» WHAT YOU WILL DO: Each line in the records below, from the one that contains "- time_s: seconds" to the one that contains "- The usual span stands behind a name", should be reproduced exactly, the first and last included.

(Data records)
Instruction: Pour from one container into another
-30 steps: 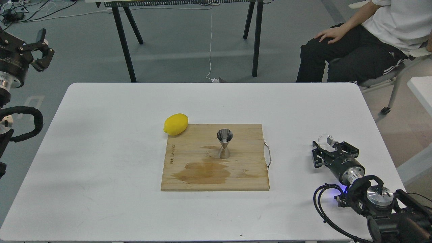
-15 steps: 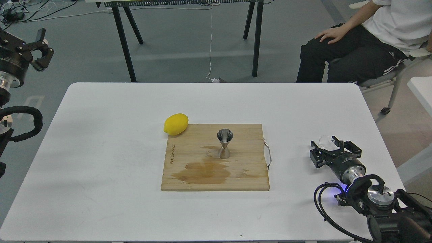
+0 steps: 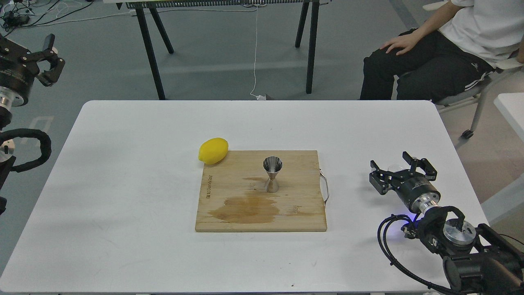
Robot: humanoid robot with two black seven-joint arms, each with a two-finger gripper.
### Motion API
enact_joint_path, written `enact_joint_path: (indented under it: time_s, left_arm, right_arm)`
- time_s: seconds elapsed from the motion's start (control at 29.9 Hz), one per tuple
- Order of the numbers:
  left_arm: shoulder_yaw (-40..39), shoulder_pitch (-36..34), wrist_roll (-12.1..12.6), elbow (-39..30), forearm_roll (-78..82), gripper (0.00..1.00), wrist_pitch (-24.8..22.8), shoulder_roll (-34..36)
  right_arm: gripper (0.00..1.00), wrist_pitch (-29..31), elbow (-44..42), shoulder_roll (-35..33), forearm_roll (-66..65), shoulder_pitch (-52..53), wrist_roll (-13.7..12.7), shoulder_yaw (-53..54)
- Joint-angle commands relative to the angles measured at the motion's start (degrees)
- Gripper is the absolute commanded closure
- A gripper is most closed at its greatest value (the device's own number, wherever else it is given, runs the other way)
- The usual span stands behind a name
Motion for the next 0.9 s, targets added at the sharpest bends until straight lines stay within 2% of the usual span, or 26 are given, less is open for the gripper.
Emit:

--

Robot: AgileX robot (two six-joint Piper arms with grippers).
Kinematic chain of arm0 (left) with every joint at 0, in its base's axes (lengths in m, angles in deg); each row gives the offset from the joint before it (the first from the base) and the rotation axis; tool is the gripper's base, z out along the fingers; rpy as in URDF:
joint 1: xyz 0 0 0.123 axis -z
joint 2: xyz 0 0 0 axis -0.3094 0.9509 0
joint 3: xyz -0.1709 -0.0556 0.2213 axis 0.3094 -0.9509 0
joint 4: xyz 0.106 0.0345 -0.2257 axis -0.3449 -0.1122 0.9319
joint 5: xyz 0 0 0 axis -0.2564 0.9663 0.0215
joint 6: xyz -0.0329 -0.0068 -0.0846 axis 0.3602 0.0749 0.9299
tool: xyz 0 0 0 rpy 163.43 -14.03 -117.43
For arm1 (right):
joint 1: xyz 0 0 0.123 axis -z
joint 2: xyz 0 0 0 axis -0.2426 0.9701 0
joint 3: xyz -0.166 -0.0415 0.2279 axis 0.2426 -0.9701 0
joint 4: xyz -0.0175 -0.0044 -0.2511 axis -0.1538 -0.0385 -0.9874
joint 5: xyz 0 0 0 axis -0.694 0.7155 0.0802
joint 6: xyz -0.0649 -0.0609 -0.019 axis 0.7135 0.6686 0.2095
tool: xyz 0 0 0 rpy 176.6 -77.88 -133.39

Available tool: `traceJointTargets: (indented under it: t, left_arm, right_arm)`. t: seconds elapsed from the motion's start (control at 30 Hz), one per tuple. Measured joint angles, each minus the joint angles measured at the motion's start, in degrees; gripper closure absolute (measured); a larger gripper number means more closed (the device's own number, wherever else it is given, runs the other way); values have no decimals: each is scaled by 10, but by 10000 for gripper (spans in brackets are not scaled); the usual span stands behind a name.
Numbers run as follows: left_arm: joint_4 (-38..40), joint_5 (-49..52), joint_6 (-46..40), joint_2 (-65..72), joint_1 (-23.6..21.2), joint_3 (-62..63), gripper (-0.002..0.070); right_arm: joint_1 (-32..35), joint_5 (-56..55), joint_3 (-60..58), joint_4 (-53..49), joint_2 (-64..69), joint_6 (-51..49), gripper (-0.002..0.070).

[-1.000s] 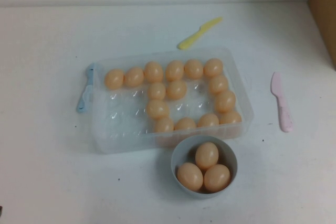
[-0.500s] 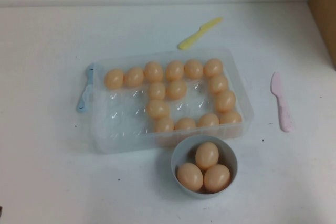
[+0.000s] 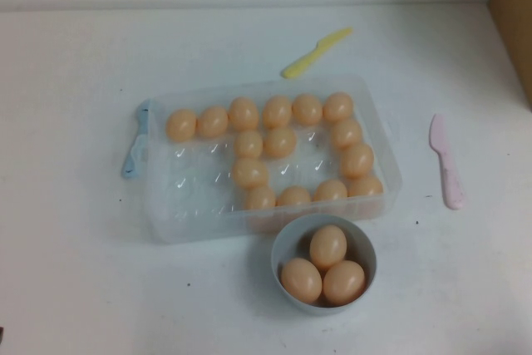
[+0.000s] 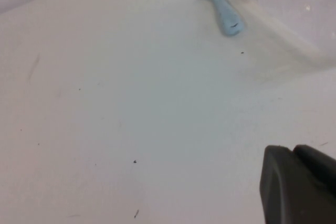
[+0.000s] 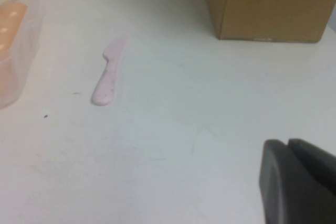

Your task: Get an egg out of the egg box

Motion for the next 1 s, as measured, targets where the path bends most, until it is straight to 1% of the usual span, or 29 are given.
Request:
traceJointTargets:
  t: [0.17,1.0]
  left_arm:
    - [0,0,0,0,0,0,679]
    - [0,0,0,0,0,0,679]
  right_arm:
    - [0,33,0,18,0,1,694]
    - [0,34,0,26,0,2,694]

» TASK SOLUTION:
- time_s: seconds elapsed from the motion's start (control at 29.9 Hz), one per tuple
- Order of the numbers:
  left_arm: shoulder_yaw (-40..39), shoulder_pitch (-36..34), wrist_roll (-12.1..12.6), elbow (-39..30), forearm_roll (-78..82), gripper (0.00..1.00), wrist_pitch (-24.8..22.8), shoulder_roll (-34..36)
  right_arm: gripper (0.00..1.00), wrist_pitch (-29..31), elbow (-44..42), shoulder_roll (-35..33), forearm_roll (-66..65), shoulder_pitch (-52..53), wrist_roll (-13.7..12.7), shoulder_yaw (-53..54)
- Joint-angle commands relative to the angles measured at the motion's start (degrees)
- Gripper is the absolute commanded closure
- A gripper is most closed at its greatest value (the device's own number, wherever else it is given, runs the other way)
- The usual span stands behind a name

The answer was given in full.